Abstract
Childhood absence epilepsy (CAE) is a generalised, non-convulsive subtype of epilepsy, accounting for 10-17% of all childhood epilepsies. Absence seizures are characterised by a brief loss of consciousness accompanied by bilateral hypersynchronous brain oscillations known as short wave discharges (SWDs) that are 3-4 Hz. These seizures can initiate spontaneously hundreds of times per day, making them incredibly disruptive to daily life. A variety of comorbidities such as anxiety, depression, cognitive deficits, learning difficulties and behavioural disorders are associated with CAE. These children are at an increased risk of being injured if these seizures occur during a potentially dangerous activity. Therefore, anti-epileptic drug (AED) therapy is recommended to treat absence seizures. However, these AEDs often either fail to suppress seizures, cause intolerable side effects or in some cases intensify seizures. In order to develop more targeted and personalised therapies that cater to individual needs, a more thorough understanding of epileptogenic pathways is necessary.

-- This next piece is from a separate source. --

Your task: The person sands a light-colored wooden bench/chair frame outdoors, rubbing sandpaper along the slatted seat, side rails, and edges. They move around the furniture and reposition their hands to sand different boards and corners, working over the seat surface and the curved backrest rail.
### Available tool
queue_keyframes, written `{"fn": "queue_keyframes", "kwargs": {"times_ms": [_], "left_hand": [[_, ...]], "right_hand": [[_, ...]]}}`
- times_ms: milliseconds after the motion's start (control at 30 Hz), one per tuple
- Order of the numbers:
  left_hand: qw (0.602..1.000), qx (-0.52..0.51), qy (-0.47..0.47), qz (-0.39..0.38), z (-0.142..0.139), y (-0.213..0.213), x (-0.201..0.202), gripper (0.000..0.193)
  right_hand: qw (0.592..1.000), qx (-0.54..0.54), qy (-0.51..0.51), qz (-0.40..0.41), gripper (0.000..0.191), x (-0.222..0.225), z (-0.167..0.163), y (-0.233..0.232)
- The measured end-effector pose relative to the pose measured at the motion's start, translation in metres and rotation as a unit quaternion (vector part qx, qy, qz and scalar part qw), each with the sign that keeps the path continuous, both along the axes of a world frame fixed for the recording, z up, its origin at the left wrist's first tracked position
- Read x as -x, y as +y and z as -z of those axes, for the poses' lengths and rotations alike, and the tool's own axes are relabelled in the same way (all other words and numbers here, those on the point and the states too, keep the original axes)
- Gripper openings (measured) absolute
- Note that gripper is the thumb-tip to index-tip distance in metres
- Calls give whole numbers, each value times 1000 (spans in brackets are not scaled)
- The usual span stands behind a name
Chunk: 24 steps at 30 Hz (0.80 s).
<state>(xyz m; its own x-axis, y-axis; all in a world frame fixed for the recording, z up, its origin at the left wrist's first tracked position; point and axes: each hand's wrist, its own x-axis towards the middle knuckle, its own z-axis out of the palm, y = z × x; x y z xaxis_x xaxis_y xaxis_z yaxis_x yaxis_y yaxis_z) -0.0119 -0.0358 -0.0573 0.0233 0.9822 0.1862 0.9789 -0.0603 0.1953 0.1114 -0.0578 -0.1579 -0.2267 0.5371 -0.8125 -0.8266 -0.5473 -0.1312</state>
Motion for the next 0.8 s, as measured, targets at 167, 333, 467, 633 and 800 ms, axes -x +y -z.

Animal models such as the stargazer mouse model of absence epilepsy, have been useful in studying CAE. In both humans and stargazer mice, SWDs are thought to arise in the somatosensory cortex (SSCtx) from disturbances within the corticothalamocortical (CTC) network, where normal spindle-like oscillatory activity is morphed into pathological SWDs as a result of alterations within this network. However, the precise mechanisms involved are not yet fully understood. The initial aim of this thesis was to use immunofluorescence confocal microscopy to investigate whether cortical somatostatin positive (SOM+) interneurons were affected by the loss of stargazin and showed a decrease in α-amino-3-hydroxy-5-methyl-4-isoxazolepropionic acid receptor (AMPAR), as was previously described in parvalbumin positive (PV+) interneurons. As SOM+ interneurons are the second largest group of cortical inhibitory interneurons, providing feedback inhibition onto cortical neurons in the CTC network, alterations to SOM+ firing in the cortex could also contribute to the disruptions in the CTC network that lead to seizure generation. Transmission electron microscopy was also used to investigate excitatory synapses within the cortex, to see whether changes in AMPAR expression was reflected as a change in the post synaptic density thickness/length.
As SOM+ interneurons were the focus of this thesis and γ-aminobutyric acid (GABA) is co-expressed within these neurons, GABAergic signalling within the stargazers was investigated as well. As part of a team of researchers, high performance liquid chromatography was conducted to investigate total GABA levels within the SSCtx. While double immunolabelling was conducted to investigate relative GABA levels within cortical GABAergic presynaptic terminals and SOM+ interneurons as well. Key results from this study indicates that an increase in total GABA in the SSCtx alongside a decrease in intracellular GABA within presynaptic GABAergic terminals, suggests an increase in extracellular GABA levels. This could potentially lead to an increase in tonic inhibition as was observed previously in the thalamocortical neurons of the CTC network.
Overall, the findings from this project demonstrates alterations to GABAergic signaling within the SSCtx, reflected as alterations to the relative levels of GABA in this region. As some AED therapies that act on GABAergic signalling within the brain have been shown to aggravate seizures, understanding the pathological alterations in GABAergic signalling could contribute to developing novel AED therapies that work to suppress seizures rather than aggravate them.